== Extracted data ==
_____
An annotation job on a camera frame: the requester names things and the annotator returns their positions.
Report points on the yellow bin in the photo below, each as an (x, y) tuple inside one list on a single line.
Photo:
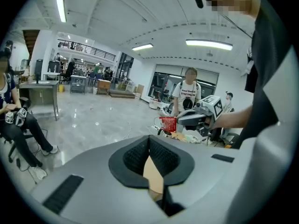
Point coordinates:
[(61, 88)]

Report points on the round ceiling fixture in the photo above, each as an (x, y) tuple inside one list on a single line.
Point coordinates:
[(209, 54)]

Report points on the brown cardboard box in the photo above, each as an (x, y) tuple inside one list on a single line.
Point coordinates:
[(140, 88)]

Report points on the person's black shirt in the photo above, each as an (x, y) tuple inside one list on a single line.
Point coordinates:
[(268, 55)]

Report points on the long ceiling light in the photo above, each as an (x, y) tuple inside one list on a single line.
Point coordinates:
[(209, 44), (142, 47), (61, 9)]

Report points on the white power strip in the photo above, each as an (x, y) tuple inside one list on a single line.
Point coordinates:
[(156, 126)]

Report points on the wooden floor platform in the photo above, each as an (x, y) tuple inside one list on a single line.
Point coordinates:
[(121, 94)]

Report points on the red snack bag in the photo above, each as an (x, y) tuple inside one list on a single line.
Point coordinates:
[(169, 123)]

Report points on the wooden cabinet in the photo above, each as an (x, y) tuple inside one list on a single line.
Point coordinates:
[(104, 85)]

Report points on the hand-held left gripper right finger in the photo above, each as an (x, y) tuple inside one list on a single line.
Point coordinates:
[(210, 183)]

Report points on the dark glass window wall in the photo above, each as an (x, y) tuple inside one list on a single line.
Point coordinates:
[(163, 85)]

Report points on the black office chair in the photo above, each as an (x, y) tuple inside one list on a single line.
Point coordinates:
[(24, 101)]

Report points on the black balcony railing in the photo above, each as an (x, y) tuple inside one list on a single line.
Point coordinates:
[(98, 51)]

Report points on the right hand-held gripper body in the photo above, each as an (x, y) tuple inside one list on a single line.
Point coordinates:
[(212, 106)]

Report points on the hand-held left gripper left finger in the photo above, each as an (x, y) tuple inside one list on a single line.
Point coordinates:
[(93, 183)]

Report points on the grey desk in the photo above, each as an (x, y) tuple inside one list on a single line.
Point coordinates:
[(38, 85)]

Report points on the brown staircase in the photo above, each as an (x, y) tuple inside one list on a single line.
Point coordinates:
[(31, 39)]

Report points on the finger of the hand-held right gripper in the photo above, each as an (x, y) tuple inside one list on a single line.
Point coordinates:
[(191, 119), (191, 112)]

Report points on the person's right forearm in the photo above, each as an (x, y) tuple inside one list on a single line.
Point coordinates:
_____
== Task goal ==
Would you copy every line of the entries that includes the word "person"?

== Task response ==
Report points on the person's black shirt in the photo above, each as an (x, y) tuple inside one list on a single line.
Report points on the person's right forearm in the photo above, each as an (x, y) tuple inside one list on a single line.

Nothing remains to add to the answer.